■ **EXERCISE BRIEF**
Out of the material that follows, write out exactly the lines from the line with "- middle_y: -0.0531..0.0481" to the line with "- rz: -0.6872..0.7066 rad", both ends included, and no others.
INFORMATION PROVIDED below:
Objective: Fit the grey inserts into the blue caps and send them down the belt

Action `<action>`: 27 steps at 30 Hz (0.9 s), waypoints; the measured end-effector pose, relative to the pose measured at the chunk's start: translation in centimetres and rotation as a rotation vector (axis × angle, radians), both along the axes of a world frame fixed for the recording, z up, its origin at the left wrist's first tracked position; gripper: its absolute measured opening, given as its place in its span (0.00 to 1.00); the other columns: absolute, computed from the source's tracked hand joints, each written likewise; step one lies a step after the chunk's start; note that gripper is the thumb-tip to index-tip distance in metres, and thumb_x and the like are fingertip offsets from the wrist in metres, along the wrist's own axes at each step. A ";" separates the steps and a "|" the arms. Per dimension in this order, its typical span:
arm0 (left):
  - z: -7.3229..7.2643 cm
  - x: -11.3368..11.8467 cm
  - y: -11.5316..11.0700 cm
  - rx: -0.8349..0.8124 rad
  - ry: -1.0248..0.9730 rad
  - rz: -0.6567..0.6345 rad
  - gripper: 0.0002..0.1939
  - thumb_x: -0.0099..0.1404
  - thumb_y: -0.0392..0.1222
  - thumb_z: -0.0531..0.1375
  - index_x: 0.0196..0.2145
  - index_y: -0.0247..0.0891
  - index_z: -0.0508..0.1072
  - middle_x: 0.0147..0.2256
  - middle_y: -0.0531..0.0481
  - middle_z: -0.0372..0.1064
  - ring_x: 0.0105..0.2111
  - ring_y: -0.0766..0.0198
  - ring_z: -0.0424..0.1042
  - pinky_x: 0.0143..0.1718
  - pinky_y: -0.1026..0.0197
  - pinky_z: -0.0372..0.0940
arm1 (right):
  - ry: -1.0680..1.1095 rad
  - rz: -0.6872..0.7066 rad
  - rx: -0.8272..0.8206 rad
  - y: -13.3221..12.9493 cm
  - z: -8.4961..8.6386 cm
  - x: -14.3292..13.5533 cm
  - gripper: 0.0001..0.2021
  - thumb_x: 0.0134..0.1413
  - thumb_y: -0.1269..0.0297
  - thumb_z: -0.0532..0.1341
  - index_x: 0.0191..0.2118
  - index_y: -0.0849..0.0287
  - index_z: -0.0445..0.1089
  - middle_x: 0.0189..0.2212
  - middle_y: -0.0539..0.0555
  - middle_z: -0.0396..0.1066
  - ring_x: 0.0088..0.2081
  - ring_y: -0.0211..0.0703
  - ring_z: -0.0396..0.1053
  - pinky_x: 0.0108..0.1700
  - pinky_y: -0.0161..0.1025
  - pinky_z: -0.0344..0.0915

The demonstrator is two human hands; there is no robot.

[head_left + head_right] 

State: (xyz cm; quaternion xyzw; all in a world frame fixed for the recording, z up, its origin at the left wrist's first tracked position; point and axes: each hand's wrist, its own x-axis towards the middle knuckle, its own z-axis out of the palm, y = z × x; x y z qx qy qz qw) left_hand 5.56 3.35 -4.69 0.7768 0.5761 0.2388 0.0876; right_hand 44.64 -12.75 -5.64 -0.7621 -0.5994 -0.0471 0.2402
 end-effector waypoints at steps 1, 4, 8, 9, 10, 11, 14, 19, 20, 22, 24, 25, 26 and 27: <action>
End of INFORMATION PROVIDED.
■ **TASK SOLUTION**
  - middle_y: -0.0531..0.0481
  - middle_z: -0.0372..0.1064
  - ring_x: 0.0105..0.2111
  - ring_y: -0.0766..0.0198
  - ring_z: -0.0424..0.1042
  - pinky_x: 0.0143..0.1718
  - pinky_y: -0.1026..0.0197
  - pinky_z: -0.0372..0.0940
arm1 (right):
  - ry: -1.0680..1.1095 rad
  - rz: -0.6872..0.7066 rad

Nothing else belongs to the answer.